宝永地震はマグニチュード9以上 東海・東南海・南海地震 3連動に現実味

東海・東南海・南海地震震源地になるとされる南海トラフ(海溝帯)で江戸時代に起こった「宝永地震」(1707年)はマグニチュード(M)9クラスだった可能性が静岡大学防災総合センターの石川有三客員教授の研究で判明し、静岡市で始まった日本地震学会で発表されました。宝永地震はこれまで、M8・6で西日本最大の地震とされてきただけに、今回の研究成果は東海・東南海・南海地震対策に影響を与えそうです。

〜石川客員教授は「東日本大震災の発生により、M9地震の震度分布や、その後の余震の震度分布が明らかになったことから、宝永地震との比較が可能になった」としている。

 石川客員教授は宝永地震による震度分布と発生から1カ月間に余震が起きた地域の面積を東日本大震災と比べた。その結果、震度6だったエリアは宝永地震が590キロで東日本大震災の450キロを上回った。余震域の面積は東日本大震災の1・4倍だった。

 こうしたことから、石川客員教授は「宝永地震の規模はM9・1〜9・3の大きさだった可能性が高い」としている。

 東海・東南海・南海地震をめぐっては東日本大震災後、宝永地震震源域が日向灘沖まで広がっていた可能性が指摘されたり、大きな津波被害を起こしたとされる慶長地震(1605年)タイプと宝永地震タイプが連動した地震が発生する可能性なども新たに検討されたりしており、M9クラスの地震モデルの構築が進められている。

 しかし、石川客員教授は「従来の宝永地震だけでも東日本大震災より大きな地震だった可能性がある。
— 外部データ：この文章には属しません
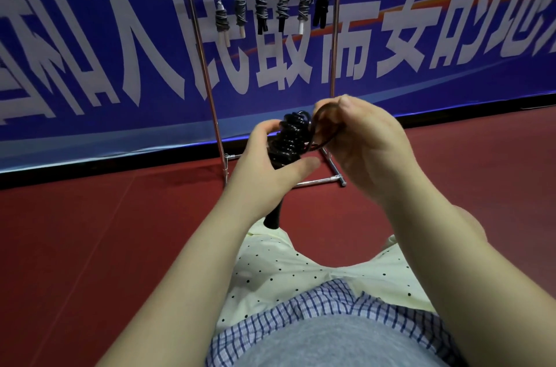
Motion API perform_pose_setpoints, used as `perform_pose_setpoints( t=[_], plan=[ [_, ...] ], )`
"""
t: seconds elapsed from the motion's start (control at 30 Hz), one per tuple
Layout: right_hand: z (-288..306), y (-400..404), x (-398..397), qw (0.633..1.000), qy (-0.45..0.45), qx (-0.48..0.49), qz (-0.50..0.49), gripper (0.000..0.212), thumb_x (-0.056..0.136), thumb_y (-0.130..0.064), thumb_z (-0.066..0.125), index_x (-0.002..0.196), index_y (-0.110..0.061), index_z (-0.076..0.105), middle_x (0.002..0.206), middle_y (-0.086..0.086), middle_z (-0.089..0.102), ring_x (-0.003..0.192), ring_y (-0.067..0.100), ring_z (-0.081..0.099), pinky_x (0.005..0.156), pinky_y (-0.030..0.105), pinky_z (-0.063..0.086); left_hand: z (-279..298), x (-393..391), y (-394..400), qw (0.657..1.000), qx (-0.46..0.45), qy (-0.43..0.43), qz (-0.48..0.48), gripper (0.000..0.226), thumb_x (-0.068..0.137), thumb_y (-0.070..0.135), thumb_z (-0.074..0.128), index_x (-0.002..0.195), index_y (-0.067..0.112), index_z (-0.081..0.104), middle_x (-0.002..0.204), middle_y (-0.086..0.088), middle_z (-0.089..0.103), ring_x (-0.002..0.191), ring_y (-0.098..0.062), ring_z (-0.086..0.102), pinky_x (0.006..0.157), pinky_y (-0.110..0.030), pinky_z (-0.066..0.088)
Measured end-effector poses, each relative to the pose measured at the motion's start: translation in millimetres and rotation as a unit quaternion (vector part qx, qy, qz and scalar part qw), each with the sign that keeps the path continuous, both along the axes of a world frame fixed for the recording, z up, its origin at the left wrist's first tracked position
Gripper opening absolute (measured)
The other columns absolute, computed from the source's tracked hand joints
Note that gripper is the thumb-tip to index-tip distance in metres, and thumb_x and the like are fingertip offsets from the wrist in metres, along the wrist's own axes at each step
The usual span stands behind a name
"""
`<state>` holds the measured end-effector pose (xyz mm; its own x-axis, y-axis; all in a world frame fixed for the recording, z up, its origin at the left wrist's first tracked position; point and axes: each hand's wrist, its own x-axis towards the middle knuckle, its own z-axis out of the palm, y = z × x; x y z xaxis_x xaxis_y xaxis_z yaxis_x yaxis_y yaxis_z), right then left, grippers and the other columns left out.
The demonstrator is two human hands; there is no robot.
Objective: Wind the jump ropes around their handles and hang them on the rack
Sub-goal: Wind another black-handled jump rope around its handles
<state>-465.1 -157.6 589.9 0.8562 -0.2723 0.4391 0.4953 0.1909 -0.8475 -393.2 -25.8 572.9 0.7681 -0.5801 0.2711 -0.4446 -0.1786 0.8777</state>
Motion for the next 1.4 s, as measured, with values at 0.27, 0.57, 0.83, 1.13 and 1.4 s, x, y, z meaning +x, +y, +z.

新しい地震モデルを求めることより、宝永地震がどのような被害をもたらしたのか、実態を改めて調査検討し直す必要がある」としている。

 この日、石川客員教授の発表に先立ち、地震予知総合研究振興会・地震調査研究センター解析部の松浦律子部長も「東海・東南海・南海地震が3つ連動したと考えられてきたが、宝永地震に関する過去の研究や文献を精査した結果、全く別物の巨大地震だった可能性がある」とし、宝永地震を再調査する必要性を訴えた。〜(産経新聞

海洋プレートが沈み込む南海トラフ沿いでは、最大2万5000人の死者が想定される「東海、東南海、南海」の3連動地震が懸念されており、西の日向灘震源域とする地震に拡大する可能性も指摘されています。
そして、今回、さらに大きな時間軸での連動(スーパーサイクル説)や新たな地震が議論されていることになります。